Non Surgical Treatment
Achilles tendon rupture is treated using non surgical method or surgical method. Non surgical treatment involves wearing a cast or special brace which is changed after some period of time to bring the tendon back to its normal length. Along with cast or brace, physical therapy may be recommended to improve the strength and flexibility of leg muscles and Achilles tendon.
Achilles Tendon

Surgical Treatment
Some surgeons feel an early surgical repair of the tendon is beneficial. The surgical option was long thought to offer a significantly smaller risk of re-rupture compared to traditional non-operative management (5% vs 15%).

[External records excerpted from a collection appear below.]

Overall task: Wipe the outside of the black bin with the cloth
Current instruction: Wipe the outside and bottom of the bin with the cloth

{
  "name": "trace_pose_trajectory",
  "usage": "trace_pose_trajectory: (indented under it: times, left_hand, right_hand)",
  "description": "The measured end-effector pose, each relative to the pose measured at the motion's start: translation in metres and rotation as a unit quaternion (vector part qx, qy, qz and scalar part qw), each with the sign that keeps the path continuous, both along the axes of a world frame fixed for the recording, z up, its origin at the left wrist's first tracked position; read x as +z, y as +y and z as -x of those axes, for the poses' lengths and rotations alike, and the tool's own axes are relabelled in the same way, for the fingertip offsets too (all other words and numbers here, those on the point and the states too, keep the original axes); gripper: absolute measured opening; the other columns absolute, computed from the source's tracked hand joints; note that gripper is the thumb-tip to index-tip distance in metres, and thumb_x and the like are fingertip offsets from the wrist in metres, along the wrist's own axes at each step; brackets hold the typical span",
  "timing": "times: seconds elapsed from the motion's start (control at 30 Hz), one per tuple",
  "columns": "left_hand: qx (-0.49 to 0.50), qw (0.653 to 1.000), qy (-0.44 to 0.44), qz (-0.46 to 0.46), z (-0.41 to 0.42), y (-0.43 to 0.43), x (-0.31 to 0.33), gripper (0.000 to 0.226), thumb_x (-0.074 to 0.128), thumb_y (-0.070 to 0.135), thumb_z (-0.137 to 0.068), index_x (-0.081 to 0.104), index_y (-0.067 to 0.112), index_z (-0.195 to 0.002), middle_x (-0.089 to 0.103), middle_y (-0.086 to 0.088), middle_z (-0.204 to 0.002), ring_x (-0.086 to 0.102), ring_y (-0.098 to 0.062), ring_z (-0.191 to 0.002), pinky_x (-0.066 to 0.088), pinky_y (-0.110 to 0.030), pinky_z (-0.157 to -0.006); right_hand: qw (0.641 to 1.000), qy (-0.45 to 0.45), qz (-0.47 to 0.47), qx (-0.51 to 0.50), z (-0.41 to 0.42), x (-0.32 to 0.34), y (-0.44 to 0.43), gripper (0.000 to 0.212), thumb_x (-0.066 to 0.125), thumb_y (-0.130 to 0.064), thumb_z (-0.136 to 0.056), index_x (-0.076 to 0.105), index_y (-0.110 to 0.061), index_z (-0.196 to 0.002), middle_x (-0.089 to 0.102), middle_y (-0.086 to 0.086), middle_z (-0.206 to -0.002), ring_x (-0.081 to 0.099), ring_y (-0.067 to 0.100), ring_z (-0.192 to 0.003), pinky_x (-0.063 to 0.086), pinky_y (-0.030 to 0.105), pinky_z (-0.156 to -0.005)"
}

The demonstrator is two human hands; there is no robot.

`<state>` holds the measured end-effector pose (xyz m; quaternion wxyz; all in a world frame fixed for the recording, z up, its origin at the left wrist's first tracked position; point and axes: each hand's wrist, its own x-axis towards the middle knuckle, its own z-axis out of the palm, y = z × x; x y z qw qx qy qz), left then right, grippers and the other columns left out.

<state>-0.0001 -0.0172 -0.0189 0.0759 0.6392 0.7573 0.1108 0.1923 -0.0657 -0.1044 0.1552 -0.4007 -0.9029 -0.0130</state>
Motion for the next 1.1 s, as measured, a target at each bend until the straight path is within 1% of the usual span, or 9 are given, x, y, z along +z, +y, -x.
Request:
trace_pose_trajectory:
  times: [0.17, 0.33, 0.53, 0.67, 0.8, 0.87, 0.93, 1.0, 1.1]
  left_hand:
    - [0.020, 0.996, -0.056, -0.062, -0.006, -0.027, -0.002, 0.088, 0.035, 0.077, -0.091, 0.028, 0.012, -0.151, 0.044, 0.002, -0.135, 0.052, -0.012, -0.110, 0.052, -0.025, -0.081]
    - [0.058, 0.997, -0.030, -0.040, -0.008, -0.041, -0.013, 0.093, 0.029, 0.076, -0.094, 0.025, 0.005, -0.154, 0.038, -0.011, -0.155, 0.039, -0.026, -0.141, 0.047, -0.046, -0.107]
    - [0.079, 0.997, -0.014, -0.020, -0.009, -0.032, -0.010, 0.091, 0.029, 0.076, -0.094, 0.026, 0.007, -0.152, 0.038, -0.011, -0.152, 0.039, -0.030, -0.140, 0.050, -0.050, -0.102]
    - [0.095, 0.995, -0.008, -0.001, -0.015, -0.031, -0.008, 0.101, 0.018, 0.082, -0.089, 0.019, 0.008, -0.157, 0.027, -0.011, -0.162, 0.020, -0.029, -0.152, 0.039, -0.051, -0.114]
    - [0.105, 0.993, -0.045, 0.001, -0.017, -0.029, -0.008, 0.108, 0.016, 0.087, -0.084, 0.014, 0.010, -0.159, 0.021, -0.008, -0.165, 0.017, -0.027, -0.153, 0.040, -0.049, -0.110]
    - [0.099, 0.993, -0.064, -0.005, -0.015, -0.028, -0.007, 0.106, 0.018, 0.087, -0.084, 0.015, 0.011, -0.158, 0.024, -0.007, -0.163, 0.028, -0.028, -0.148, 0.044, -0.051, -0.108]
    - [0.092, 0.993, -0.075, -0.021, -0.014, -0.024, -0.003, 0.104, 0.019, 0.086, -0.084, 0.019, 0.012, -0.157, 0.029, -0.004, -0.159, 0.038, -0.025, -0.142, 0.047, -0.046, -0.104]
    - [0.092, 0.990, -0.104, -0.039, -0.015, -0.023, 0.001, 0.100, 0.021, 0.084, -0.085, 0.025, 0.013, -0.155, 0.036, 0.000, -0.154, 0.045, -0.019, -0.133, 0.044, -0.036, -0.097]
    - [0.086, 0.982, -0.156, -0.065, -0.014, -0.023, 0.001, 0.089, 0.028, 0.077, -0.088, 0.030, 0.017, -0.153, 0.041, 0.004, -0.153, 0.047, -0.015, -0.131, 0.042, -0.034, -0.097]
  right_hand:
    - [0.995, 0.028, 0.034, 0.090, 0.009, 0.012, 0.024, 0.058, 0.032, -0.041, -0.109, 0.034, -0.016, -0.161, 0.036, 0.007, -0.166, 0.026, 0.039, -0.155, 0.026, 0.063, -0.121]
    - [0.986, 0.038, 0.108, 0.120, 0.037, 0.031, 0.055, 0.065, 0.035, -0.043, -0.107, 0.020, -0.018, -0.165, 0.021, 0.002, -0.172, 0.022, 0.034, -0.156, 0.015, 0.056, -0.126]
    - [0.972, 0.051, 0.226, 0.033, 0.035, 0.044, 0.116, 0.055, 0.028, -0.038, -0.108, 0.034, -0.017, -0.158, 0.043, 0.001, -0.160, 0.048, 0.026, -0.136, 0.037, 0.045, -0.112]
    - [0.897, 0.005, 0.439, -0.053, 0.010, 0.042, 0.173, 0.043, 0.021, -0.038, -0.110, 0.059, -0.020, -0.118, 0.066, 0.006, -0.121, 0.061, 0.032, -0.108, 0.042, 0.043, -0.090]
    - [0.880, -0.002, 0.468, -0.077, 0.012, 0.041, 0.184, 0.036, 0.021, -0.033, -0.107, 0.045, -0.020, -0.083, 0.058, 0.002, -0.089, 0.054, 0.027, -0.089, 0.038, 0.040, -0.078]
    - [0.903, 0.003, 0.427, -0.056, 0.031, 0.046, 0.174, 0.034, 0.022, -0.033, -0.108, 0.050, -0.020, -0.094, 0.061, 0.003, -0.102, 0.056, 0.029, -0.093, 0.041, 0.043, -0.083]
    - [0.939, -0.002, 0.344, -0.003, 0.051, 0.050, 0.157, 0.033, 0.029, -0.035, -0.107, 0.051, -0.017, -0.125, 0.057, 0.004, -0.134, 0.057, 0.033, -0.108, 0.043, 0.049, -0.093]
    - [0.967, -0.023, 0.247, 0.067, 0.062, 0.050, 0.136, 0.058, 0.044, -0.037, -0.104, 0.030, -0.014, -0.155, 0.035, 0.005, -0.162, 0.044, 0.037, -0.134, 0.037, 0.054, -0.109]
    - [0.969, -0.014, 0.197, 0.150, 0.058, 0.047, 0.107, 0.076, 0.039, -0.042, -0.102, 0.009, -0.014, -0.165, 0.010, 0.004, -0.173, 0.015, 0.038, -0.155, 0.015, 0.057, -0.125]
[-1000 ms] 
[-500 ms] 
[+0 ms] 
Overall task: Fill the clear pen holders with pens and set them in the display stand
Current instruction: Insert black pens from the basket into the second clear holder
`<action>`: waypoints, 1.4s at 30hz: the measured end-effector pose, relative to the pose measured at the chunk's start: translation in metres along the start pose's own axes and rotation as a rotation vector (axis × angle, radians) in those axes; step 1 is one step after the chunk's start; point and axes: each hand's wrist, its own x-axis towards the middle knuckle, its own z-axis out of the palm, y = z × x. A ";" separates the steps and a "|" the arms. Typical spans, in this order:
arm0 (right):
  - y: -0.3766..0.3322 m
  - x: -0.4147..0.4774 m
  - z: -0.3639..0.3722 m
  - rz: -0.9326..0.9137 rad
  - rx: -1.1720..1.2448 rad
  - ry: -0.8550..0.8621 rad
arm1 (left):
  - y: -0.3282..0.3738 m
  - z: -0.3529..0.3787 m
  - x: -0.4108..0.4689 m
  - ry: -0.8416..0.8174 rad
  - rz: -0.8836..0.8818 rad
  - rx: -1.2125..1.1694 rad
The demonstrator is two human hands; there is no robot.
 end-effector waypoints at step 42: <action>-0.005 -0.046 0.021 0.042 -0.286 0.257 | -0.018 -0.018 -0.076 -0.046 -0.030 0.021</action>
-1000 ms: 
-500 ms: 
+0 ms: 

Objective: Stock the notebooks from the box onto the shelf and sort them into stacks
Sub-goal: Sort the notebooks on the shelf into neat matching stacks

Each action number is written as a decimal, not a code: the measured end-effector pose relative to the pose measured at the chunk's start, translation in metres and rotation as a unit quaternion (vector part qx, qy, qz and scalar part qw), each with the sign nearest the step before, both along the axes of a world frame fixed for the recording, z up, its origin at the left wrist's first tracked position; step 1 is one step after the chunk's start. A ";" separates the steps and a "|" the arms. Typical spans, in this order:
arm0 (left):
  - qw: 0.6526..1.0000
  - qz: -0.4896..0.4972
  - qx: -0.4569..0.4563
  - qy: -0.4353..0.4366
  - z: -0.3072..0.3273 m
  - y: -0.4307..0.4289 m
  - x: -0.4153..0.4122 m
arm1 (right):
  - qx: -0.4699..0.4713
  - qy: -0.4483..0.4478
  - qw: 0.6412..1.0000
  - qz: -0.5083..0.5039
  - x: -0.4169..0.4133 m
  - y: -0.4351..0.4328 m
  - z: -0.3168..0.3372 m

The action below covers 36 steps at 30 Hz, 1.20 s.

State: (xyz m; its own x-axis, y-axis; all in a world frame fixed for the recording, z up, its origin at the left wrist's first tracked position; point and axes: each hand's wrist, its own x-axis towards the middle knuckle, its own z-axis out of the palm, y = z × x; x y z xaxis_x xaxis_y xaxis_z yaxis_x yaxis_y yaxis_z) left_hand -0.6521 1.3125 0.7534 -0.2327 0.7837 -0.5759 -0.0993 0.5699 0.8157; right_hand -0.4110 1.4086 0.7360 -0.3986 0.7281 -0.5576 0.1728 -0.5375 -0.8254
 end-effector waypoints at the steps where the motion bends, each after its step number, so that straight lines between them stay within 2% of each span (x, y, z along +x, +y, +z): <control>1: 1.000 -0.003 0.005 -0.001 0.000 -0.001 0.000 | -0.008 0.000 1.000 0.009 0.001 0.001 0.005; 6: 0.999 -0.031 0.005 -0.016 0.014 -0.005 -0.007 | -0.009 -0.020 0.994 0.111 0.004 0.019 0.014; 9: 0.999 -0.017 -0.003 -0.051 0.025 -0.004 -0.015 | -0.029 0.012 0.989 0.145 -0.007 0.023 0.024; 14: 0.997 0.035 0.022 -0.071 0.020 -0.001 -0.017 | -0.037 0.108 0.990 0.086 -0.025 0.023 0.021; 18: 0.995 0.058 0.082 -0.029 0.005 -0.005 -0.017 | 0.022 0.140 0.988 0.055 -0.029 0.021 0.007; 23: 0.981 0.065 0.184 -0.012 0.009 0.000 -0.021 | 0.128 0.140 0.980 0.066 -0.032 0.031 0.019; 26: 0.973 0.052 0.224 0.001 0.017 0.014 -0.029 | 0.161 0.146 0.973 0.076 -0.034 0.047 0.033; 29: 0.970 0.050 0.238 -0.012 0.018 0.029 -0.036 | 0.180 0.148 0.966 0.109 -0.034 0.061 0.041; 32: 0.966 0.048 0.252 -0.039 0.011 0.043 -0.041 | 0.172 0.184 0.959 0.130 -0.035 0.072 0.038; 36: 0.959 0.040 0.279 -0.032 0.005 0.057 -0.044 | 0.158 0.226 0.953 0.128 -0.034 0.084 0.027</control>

Of course, surgery imposes higher relative risks of perioperative mortality and morbidity e.g. infection including MRSA, bleeding, deep vein thrombosis, lingering anesthesia effects, etc.

Prevention
The best treatment of Achilles tendonitis is prevention. Stretching the Achilles tendon before exercise, even at the start of the day, will help to maintain ankle flexibility. Problems with foot mechanics can also lead to Achilles tendonitis. This can often be treated with devices inserted into the shoes such as heel cups, arch supports, and custom orthotics.